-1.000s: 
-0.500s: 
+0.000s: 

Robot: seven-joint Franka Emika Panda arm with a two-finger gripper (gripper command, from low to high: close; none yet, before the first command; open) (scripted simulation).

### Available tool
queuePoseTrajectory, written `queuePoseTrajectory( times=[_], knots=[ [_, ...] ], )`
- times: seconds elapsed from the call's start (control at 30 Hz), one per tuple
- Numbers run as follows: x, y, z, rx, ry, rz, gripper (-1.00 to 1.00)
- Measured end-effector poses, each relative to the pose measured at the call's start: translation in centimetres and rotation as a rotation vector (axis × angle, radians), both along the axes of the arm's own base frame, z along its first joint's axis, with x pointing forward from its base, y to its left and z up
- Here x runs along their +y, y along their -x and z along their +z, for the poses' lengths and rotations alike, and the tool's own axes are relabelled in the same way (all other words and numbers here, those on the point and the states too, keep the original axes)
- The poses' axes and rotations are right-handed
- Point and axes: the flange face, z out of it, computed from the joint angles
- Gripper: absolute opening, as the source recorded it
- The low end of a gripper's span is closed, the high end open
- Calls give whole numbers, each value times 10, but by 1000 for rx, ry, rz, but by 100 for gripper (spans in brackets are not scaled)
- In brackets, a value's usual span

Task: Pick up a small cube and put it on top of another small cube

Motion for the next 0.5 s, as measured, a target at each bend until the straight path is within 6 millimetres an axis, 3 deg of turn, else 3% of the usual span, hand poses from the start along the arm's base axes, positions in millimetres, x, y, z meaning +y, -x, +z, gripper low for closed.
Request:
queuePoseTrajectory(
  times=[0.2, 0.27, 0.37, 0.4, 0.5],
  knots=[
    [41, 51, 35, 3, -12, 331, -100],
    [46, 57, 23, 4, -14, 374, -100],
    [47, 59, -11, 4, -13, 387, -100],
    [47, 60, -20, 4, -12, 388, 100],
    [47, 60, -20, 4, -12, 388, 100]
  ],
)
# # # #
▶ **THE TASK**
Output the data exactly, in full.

▶ **EXERCISE ANSWER**
-1.000s: 
-0.500s: 
+0.000s: 

Robot: seven-joint Franka Emika Panda arm with a two-finger gripper (gripper command, from low to high: close; none yet, before the first command; open) (scripted simulation).

### Available tool
queuePoseTrajectory, written `queuePoseTrajectory( times=[_], knots=[ [_, ...] ], )`
- times: seconds elapsed from the call's start (control at 30 Hz), one per tuple
- Numbers run as follows: x, y, z, rx, ry, rz, gripper (-1.00 to 1.00)
- Measured end-effector poses, each relative to the pose measured at the call's start: translation in centimetres and rotation as a rotation vector (axis × angle, radians), both along the axes of the arm's own base frame, z along its first joint's axis, with x pointing forward from its base, y to its left and z up
- Here x runs along their +y, y along their -x and z along their +z, for the poses' lengths and rotations alike, and the tool's own axes are relabelled in the same way (all other words and numbers here, those on the point and the states too, keep the original axes)
- The poses' axes and rotations are right-handed
- Point and axes: the flange face, z out of it, computed from the joint angles
- Gripper: absolute opening, as the source recorded it
- The low end of a gripper's span is closed, the high end open
- Calls give whole numbers, each value times 10, but by 1000 for rx, ry, rz, but by 100 for gripper (spans in brackets are not scaled)
- In brackets, a value's usual span

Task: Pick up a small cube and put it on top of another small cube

Motion for the next 0.5 s, as measured, a target at each bend until the straight path is within 6 millimetres an axis, 3 deg of turn, else 3% of the usual span, hand poses from the start along the arm's base axes, positions in millimetres, x, y, z meaning +y, -x, +z, gripper low for closed.
Request:
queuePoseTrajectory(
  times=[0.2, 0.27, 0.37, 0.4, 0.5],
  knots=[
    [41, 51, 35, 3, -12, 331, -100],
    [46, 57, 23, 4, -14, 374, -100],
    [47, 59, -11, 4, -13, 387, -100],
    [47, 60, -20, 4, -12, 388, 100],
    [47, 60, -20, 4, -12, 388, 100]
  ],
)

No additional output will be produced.